В этом отделении для «осужденных» было около четырнадцати стачечников: итальянцев, литовцев, поляков, евреев, был и один француз и один «свободнорожденный» англичанин. Этот англичанин был чудесный парень. Он был единственным англосаксом среди арестованных пикетчиков, не считая руководителей, и, пожалуй, единственным, кто был арестован действительно за пикетирование. Его осудили за то, что он оскорбил хозяина, который вышел из ворот фабрики и приказал ему сойти с тротуара. «Подождите, вот я выйду отсюда, — говорил он мне. — Если только чертовы рабочие, говорящие по-английски, не пойдут в пикеты, я навлеку на них проклятье Кромвеля».
Был здесь и один поляк, чувствительный парень, с аристократическими манерами, член местного стачечного комитета, прирожденный борец. Он занимался чтением курса лекций Боба Ингерсолла, переводя их всем остальным. Похлопывая рукой по книге, он сказал с улыбкой: «Мне все равно. Могу оставаться здесь хоть целый год…»

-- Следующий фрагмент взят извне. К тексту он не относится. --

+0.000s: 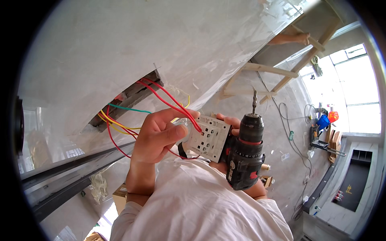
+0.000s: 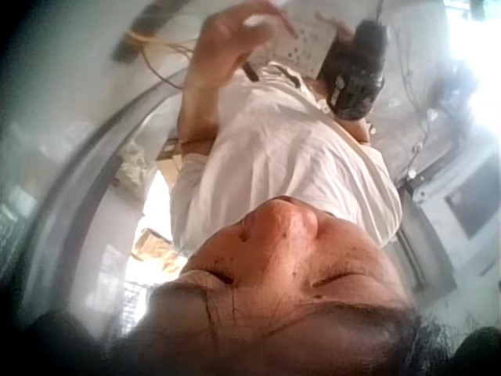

Весело смеясь, забастовщики рассказывали мне, как духовенство города Патерсона пыталось со своих кафедр убедить их ссылками на бога выйти на работу, вновь вернуться к подневольному труду, отдаться на милость владельца фабрики! Они рассказали о постыдных и смешных переговорах между духовенством и стачечным комитетом, в которых духовенство сыграло роль Иуды. Было трудно поверить этому, пока я не прочел в газете проповедь, произнесенную накануне в пресвитерианской церкви достопочтенным Уильямом А. Литтелом. У него хватало бесстыдства поносить руководителей стачки, советовать рабочим быть почтительными и покорными своим хозяевам, внушать им, что причиной их бедствий является множество трактиров, говорить об ужасной испорченности тех рабочих, которые не соблюдают церковные праздники, и нести прочий вздор подобного рода. И это в то время, когда люди боролись за самое свое существование и торжественно воспевали братство человечества.
Был здесь в тюрьме и штрейкбрехер — толстяк с отвислыми щеками. Судья засадил его сюда по ошибке. Забастовщики подвергли его полнейшему остракизму. Они вставали и уходили, если он подсаживался к ним. Никто с ним не разговаривал, все словно не замечали его присутствия, поэтому он находился в самом жалком положении, в полнейшем одиночестве.
«Мне это послужит уроком, — жалобно простонал он. — Никогда, никогда больше я не буду скэбом!»
Ко мне подошел молодой итальянец с газетой и показал подряд три статьи. Одна была под заголовком «Американская федерация труда надеется на следующей неделе прекратить забастовку», другая — «Виктор Берже заявил: «Я — член Американской федерации труда и не люблю организацию ИРМ в Патерсоне» и третья — «Социалисты Нью-Йорка отказываются помогать забастовщикам Патерсона».